ASSIGNMENT
From the listing below, pull out the lines that hold "robot".

[PROVIDED ENTRIES — start]

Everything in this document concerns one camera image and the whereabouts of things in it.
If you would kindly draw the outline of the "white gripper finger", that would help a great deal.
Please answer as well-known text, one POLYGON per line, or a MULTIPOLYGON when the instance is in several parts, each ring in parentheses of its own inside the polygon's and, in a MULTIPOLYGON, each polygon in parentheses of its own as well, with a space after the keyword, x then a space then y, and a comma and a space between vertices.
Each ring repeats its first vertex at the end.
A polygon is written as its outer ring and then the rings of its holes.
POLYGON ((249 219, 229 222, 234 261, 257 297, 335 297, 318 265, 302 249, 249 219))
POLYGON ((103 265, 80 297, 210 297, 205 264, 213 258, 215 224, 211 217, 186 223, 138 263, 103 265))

[PROVIDED ENTRIES — finish]
[PROVIDED ENTRIES — start]

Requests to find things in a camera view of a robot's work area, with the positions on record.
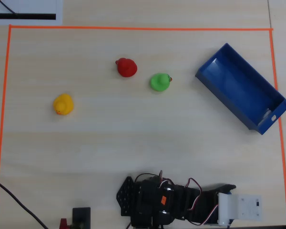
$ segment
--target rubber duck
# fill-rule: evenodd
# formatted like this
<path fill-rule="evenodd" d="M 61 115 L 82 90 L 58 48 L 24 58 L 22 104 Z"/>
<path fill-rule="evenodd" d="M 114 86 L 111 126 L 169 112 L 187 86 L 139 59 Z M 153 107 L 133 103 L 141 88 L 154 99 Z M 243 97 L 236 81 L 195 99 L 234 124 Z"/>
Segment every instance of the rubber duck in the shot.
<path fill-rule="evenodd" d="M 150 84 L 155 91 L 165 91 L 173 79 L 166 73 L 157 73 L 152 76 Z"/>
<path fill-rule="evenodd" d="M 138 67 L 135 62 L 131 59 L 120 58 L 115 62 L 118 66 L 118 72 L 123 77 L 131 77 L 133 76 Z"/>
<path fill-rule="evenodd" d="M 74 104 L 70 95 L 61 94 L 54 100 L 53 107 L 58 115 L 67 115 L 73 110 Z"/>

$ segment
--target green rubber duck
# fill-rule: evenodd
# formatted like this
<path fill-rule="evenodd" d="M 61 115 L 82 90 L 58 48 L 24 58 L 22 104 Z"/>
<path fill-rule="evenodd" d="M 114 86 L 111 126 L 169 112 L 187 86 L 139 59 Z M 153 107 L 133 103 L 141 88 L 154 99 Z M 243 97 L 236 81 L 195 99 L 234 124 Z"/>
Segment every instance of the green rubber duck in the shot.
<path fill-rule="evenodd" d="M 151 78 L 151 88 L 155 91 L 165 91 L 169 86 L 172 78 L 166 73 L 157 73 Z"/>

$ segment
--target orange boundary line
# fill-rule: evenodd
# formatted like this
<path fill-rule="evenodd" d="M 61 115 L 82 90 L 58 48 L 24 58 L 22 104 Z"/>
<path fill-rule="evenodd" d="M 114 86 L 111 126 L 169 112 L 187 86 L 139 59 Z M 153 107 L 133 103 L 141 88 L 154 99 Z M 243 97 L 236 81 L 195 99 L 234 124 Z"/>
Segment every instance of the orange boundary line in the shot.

[PROVIDED ENTRIES — finish]
[PROVIDED ENTRIES — start]

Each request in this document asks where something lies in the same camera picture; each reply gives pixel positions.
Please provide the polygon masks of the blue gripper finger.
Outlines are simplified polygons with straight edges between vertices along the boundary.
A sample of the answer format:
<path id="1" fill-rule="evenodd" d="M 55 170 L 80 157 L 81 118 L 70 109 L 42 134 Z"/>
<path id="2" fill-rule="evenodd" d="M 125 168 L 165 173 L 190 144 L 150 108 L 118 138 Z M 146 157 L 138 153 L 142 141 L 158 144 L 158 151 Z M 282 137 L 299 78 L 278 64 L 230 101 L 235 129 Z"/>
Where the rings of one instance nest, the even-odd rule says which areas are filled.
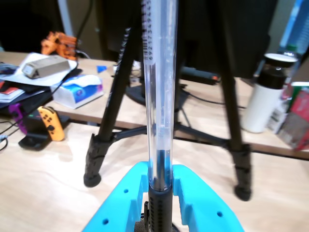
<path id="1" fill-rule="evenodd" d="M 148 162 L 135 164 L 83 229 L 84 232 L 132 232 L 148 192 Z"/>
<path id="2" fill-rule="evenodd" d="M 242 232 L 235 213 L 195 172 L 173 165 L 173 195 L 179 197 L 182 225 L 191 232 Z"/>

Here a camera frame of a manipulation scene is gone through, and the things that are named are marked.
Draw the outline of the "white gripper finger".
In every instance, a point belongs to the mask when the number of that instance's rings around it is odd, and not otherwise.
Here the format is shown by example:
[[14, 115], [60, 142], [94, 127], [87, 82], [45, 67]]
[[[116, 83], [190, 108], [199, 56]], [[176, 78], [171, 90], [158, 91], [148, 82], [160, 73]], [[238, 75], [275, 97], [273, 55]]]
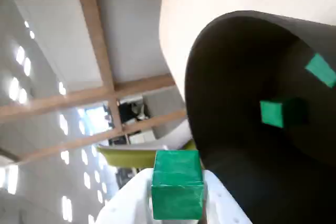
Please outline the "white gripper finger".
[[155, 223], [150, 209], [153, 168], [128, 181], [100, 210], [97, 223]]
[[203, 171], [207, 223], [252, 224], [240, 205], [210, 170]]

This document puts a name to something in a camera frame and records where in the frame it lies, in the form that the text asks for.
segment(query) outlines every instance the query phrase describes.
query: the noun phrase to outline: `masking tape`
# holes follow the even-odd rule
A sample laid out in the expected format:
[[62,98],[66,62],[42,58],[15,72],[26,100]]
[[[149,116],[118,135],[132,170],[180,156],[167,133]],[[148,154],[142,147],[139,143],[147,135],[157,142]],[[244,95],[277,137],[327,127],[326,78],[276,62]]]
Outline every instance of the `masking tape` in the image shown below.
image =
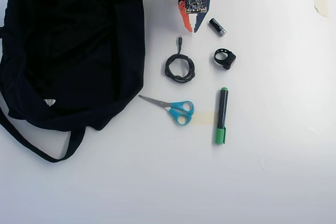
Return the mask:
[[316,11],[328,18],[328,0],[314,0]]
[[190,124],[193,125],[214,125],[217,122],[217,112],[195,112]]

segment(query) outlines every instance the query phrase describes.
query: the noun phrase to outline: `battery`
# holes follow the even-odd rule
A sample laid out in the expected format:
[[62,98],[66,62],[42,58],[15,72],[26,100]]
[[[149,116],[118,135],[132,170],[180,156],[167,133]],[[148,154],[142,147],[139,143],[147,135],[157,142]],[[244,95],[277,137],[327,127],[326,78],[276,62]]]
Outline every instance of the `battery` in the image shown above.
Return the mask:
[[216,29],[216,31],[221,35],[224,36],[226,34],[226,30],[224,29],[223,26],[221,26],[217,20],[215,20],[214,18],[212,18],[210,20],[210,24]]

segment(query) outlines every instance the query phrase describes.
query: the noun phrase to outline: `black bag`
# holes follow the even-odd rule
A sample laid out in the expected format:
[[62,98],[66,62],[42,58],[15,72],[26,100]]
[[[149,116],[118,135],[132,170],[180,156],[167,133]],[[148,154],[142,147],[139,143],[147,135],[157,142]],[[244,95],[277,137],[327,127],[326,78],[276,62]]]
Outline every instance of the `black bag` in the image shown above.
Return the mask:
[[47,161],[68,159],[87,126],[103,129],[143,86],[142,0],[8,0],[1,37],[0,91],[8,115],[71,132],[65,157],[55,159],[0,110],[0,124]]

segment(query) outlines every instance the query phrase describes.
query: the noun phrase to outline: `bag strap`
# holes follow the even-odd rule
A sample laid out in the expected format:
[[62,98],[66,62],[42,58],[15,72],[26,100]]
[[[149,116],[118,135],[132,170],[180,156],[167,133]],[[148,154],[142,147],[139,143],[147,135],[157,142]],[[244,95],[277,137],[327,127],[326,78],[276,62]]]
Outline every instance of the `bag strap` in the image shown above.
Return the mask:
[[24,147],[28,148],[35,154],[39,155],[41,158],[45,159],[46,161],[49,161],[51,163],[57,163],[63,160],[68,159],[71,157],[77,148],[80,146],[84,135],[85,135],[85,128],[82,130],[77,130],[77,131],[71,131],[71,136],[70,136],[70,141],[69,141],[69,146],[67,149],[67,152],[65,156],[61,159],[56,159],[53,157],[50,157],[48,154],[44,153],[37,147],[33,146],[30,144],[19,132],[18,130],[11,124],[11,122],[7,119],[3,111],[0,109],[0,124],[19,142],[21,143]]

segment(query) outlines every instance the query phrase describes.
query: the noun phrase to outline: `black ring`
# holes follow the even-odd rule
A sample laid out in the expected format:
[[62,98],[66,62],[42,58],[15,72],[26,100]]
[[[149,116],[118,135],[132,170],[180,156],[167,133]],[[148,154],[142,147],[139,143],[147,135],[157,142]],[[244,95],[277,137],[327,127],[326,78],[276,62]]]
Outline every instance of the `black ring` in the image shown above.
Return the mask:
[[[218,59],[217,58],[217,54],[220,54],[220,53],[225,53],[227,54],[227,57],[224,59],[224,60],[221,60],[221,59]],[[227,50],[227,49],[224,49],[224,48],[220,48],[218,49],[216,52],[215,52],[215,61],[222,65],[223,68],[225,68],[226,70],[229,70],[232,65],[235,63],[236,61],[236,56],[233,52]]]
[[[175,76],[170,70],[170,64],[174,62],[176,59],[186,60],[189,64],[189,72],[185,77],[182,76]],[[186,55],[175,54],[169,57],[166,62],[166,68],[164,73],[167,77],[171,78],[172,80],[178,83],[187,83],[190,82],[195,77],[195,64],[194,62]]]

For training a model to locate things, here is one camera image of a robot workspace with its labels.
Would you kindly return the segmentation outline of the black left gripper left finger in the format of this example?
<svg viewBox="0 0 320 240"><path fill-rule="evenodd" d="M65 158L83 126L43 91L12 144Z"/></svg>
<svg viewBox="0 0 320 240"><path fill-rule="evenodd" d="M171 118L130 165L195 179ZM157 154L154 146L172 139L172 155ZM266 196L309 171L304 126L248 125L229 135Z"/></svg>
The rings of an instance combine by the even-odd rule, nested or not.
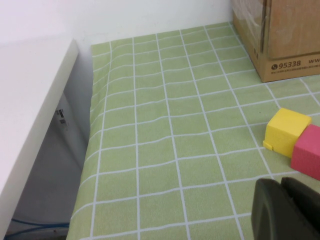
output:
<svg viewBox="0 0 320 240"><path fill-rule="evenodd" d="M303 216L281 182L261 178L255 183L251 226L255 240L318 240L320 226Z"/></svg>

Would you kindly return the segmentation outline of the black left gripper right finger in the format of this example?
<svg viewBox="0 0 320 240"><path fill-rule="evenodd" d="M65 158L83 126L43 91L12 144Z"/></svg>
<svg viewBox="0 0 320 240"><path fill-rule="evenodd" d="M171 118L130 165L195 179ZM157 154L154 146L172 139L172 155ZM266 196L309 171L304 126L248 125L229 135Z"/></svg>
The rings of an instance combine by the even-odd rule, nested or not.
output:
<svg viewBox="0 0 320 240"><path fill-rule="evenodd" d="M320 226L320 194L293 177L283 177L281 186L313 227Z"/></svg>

[PROVIDED ENTRIES — finish]

SOLUTION FOR THIS EXERCISE
Requests to find things in a camera view of a robot's work area, with the positions on record.
For training a model to locate things, here is one camera image of a robot workspace with its labels.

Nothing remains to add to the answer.